Powercut causing preferences to be reset

discdeath

New member
When something causes my computer to shut down (e.g. powercut, blown fuse...) while Mafia is running, it resets all of my preferences and settings. After the most recent time, I've finally committed to keeping a backup of the pref file.
Aside from that, is there anything I can do to prevent this. Also, can anyone explain exactly why it happens?
Thanks.
 

fronobulax

Developer
Staff member
From the standpoint of most software developers that is a hardware problem and the best solution would be to do whatever needs to be done to make sure that the computer shuts down cleanly.

There are a couple of possible reasons. If the act of shutting down causes file corruption on disk then mafia will reset things to the defaults since that is how it recovers. If the shutdown happens after a preference is updated but before it gets written to disk then the change obviously won't be saved.

I personally can't think of a way to implement disk I/O that will guarantee all changes will be saved, even during an unexpected shutdown. If there is one it is almost certainly more effort than a volunteer is going to expend.

I didn't look to see what mafia's write to disk strategy is but trying to write every time something changes causes performance problems so there is a trade off and at the moment a developer would have to change code.

So what you can do is a) back up often and b) find a hardware solution to the power issue such as using a laptop or an uninterruptible power supply.
 

Crowther

Active member
I lost all of my zlib settings because I stupidly ran out of disk space. One way to back these things up would be to use a revision control system like SVN. I should probably set up an automated job to do that daily.
 

Magus_Prime

Well-known member
I use sync.com to avoid exactly this issue. If something happens I just revert to an earlier version of the file.
 

fronobulax

Developer
Staff member
I lost all of my zlib settings because I stupidly ran out of disk space. One way to back these things up would be to use a revision control system like SVN. I should probably set up an automated job to do that daily.

I had local SVN repositories for various things but I never automated the check in/out to the point where "It Just Worked" so it was more trouble than it was ultimately worth once I stopped generating a lot of "personal" source files.

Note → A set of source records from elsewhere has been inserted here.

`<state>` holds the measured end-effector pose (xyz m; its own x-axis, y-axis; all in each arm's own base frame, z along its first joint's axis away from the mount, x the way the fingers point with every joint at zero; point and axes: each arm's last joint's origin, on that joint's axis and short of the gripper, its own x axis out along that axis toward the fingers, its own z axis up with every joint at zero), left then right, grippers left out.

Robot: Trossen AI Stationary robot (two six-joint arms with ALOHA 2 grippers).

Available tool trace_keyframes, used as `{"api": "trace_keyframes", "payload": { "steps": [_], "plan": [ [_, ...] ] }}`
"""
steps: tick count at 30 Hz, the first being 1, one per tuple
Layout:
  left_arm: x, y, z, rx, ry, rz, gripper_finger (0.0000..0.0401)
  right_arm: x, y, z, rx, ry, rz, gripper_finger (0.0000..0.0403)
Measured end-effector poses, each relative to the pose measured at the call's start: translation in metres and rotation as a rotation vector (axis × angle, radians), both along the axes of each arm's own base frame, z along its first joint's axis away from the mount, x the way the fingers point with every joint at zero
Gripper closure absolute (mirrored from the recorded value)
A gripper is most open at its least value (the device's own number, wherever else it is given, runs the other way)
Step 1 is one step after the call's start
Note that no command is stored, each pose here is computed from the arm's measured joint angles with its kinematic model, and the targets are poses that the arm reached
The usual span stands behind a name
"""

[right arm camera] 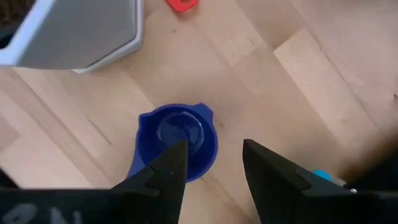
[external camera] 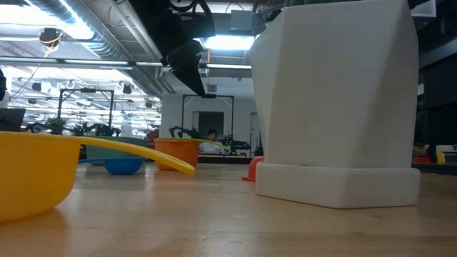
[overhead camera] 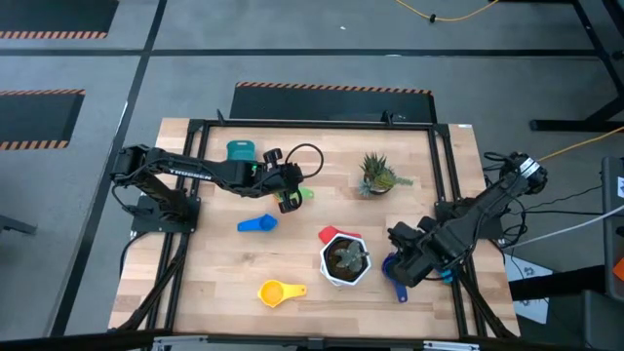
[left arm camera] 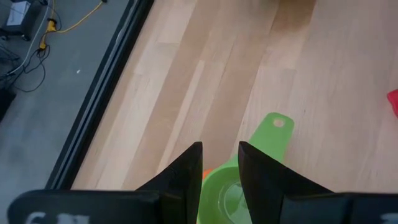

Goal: Nest measuring cups in basket
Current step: Stack the dark blue measuring cup into the green measuring cup

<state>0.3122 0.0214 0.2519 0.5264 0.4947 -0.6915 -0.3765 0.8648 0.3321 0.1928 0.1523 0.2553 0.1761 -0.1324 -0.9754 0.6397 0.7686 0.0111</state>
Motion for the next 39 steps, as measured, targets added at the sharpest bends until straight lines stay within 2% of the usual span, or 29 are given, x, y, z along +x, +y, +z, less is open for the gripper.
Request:
{"api": "trace_keyframes", "payload": {
  "steps": [5,10,15,26,35,39],
  "plan": [
    [0.000,0.000,0.000,0.000,0.000,0.000,0.0305,0.000,0.000,-0.006,-0.012,0.012,0.000,0.0244],
    [0.000,0.000,0.000,0.000,0.000,0.000,0.0305,-0.007,-0.006,-0.034,-0.037,0.044,-0.025,0.0244],
    [0.000,0.000,0.000,0.000,0.000,0.000,0.0305,-0.010,-0.008,-0.054,0.013,-0.010,-0.025,0.0244],
    [0.000,0.000,0.000,-0.002,-0.001,0.002,0.0305,-0.015,-0.011,-0.084,0.093,-0.024,-0.020,0.0244],
    [0.000,0.000,0.000,-0.002,-0.002,0.002,0.0305,-0.017,-0.014,-0.090,0.087,-0.019,-0.023,0.0244],
    [0.000,0.000,0.000,-0.002,-0.002,0.002,0.0305,-0.017,-0.014,-0.090,0.087,-0.019,-0.022,0.0259]
  ]
}}
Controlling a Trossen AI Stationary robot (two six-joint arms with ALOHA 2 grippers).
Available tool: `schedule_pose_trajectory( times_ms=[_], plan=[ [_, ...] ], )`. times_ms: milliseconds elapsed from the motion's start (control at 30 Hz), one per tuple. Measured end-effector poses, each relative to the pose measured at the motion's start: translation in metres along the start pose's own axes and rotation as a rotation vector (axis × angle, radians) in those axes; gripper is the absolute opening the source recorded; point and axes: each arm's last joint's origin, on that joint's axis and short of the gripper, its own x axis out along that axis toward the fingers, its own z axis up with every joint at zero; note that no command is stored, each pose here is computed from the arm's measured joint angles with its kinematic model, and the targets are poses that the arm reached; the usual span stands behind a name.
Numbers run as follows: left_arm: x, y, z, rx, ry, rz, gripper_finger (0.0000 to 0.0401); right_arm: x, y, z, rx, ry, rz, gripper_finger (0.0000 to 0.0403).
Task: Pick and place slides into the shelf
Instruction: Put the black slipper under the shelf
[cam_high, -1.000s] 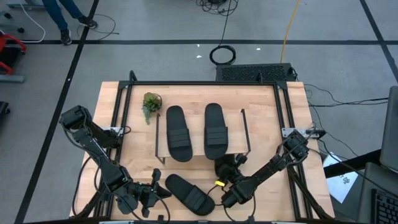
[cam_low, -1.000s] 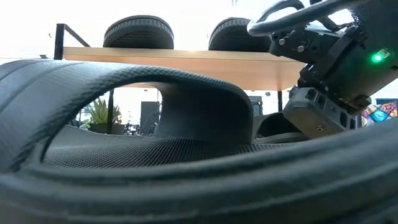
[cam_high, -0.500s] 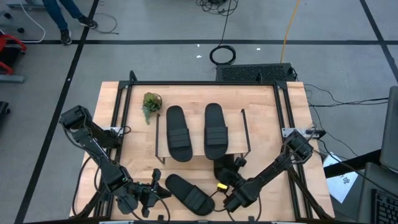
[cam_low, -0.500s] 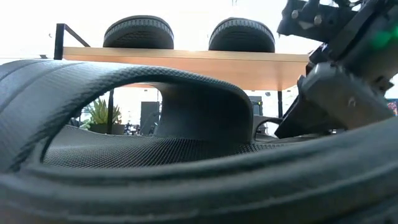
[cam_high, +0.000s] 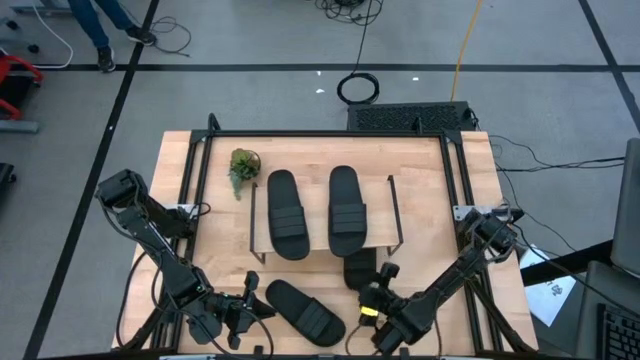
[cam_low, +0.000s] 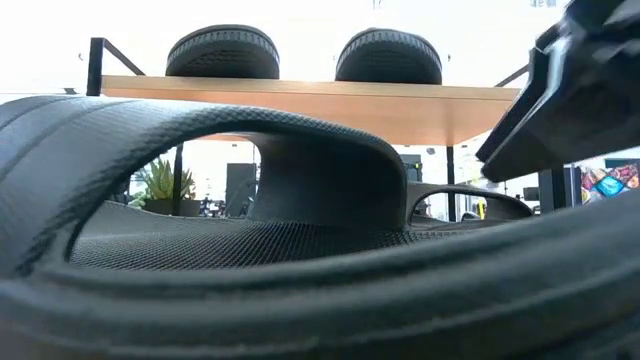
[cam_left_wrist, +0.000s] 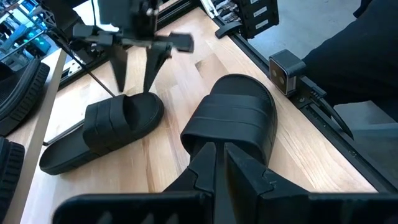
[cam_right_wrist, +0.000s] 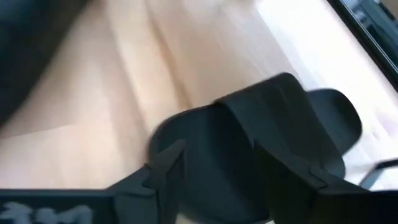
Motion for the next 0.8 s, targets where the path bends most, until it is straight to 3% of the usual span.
schedule_pose_trajectory(
  times_ms=[333,533,800],
  plan=[
    [0.0,0.0,-0.001,0.012,0.013,0.001,0.0031,-0.007,0.017,0.006,-0.13,0.004,0.216,0.001],
    [0.0,0.0,-0.002,0.015,0.019,0.001,0.0031,0.007,0.019,0.002,-0.134,0.081,0.334,0.0003],
    [0.0,0.0,-0.002,0.015,0.02,0.001,0.0031,0.023,0.014,-0.005,-0.124,0.098,0.311,0.0001]
  ],
)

I did have some success with Dropbox. I was running mafia on multiple computers and it was a trivial way to synch scripts and preferences across machines. A side effect was that if I had a corrupted file I could unsynch until I got a better version from the other computer. Dropbox also has some limited versioning so I could also go back and get something closer to what was lost.

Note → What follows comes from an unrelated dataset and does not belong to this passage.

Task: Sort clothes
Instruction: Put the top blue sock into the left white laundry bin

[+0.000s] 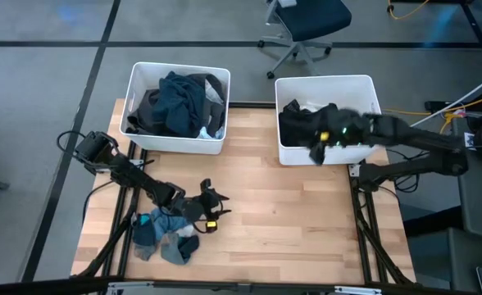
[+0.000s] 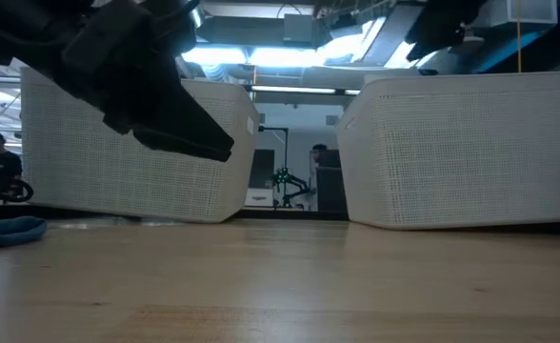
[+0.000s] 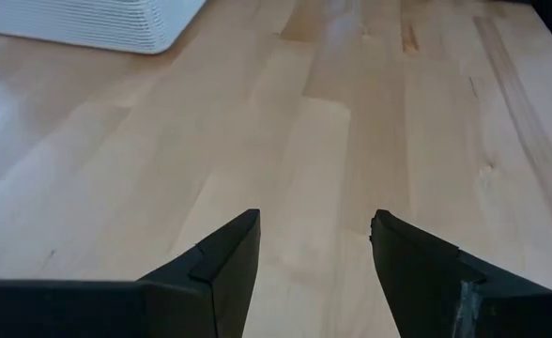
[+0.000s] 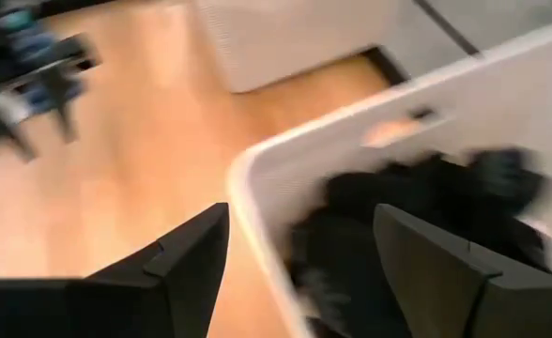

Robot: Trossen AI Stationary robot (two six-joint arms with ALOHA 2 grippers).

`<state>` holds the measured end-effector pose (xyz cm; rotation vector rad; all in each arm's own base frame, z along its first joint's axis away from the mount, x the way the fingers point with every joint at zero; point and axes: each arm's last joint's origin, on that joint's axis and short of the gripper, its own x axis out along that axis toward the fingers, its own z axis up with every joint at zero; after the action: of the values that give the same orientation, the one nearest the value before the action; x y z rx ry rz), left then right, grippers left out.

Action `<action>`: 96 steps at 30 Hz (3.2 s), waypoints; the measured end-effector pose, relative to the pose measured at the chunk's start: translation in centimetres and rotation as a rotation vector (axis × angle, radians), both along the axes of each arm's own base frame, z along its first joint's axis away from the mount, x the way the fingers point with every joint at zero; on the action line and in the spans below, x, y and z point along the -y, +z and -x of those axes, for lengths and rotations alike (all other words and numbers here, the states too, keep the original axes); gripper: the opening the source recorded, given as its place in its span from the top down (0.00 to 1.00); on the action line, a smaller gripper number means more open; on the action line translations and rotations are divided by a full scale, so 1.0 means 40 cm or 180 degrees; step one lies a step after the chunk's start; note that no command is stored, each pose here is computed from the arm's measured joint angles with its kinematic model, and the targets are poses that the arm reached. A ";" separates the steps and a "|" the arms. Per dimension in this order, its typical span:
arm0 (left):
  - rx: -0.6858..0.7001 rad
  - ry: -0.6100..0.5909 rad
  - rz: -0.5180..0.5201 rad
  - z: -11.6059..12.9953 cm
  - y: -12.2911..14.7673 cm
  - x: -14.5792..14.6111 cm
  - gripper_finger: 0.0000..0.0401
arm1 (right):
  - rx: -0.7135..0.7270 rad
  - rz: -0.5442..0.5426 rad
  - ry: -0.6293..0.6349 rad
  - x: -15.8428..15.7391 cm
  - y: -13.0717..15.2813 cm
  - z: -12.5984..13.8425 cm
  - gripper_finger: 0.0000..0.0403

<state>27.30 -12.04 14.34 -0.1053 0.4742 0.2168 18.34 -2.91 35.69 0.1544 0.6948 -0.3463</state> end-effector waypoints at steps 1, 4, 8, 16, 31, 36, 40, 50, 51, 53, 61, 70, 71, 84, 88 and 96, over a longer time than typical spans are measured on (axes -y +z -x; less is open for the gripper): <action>0.0011 0.0018 0.0005 -0.002 0.001 -0.004 0.52 | 0.0033 0.0010 0.0125 -0.017 -0.019 -0.012 0.34; 0.0050 0.0045 -0.0037 -0.013 0.008 -0.015 0.52 | 0.0229 0.0023 0.0507 -0.074 -0.077 -0.050 0.34; 0.0086 -0.0065 -0.0229 -0.040 0.037 -0.017 0.52 | 0.0514 -0.0013 0.0920 -0.147 -0.156 -0.083 0.34; -0.1040 -0.0516 -0.0664 -0.066 0.116 0.024 0.52 | 0.0728 -0.0061 0.1440 -0.258 -0.317 -0.126 0.34; -0.2873 0.0370 0.0500 0.106 0.110 0.096 0.52 | 0.0950 0.0265 0.1696 -0.301 -0.424 -0.223 0.34; -0.2929 0.0557 0.0619 0.136 0.073 0.101 0.52 | 0.0963 0.0307 0.1737 -0.302 -0.425 -0.225 0.34; -0.2856 0.0530 0.0748 0.143 0.035 0.098 0.52 | 0.0974 0.0323 0.1746 -0.302 -0.424 -0.225 0.34; -0.2706 0.0345 0.0754 0.155 -0.017 0.083 0.68 | 0.0930 0.0326 0.1750 -0.302 -0.427 -0.224 0.34; -0.2687 0.0319 0.0742 0.153 -0.017 0.084 0.72 | 0.0930 0.0326 0.1750 -0.302 -0.427 -0.224 0.34; -0.2689 0.0267 0.0701 0.152 -0.017 0.083 0.81 | 0.0930 0.0326 0.1750 -0.302 -0.427 -0.224 0.34; -0.2698 0.0145 0.0661 0.138 0.000 0.094 0.97 | 0.0904 0.0328 0.1752 -0.301 -0.429 -0.223 0.34; -0.2409 -0.0019 0.0297 0.072 0.131 0.087 0.98 | 0.0899 0.0327 0.1751 -0.301 -0.429 -0.223 0.34; -0.2334 -0.0035 0.0226 0.066 0.153 0.081 0.98 | 0.0891 0.0327 0.1752 -0.301 -0.430 -0.223 0.34; -0.0776 0.0158 -0.0672 0.060 0.459 -0.007 0.97 | 0.0834 0.0300 0.1736 -0.301 -0.433 -0.221 0.34; -0.0340 0.0501 -0.1119 0.082 0.535 -0.044 0.97 | 0.0835 0.0297 0.1735 -0.301 -0.433 -0.221 0.34; 0.0112 0.1231 -0.1893 0.123 0.657 -0.143 0.97 | 0.0831 0.0298 0.1735 -0.300 -0.434 -0.221 0.34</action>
<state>22.36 -6.33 40.62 0.3844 0.3349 0.7243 27.19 9.11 18.34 -0.0807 0.4370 0.1632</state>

In a world where there are lots of cloud options, synching the mafia dist subdirectory to a cloud probably won't hurt although space considerations might be an issue with the sessions subdirectory.

In general writing a robust system that can survive a power outage is a high cost/high skill activity. Doing it reliably involves a lot of hardware and software redundancy.

I wasn't thinking of a cloud synch before because that too can fail when he power goes, but I missed the fact that it can usually provide a recent backup and that is certainly better than not having a backup.
 

ckb

Minion
Staff member
I did have some success with Dropbox. I was running mafia on multiple computers and it was a trivial way to synch scripts and preferences across machines. A side effect was that if I had a corrupted file I could unsynch until I got a better version from the other computer. Dropbox also has some limited versioning so I could also go back and get something closer to what was lost.

I use Dropbox for this reason - running mafia on multiple computers. Dropbox also keeps many multiple backup versions of files automatically, so if something get corrupted, it it easy to revert back to a previous version.
 

zarqon

Well-known member
I use Dropbox for this reason - running mafia on multiple computers. Dropbox also keeps many multiple backup versions of files automatically, so if something get corrupted, it it easy to revert back to a previous version.

Same, for the last 13 years. Dropbox doesn't give a lot of space for a free account, but it's more than enough for a mafia installation, even with various multis.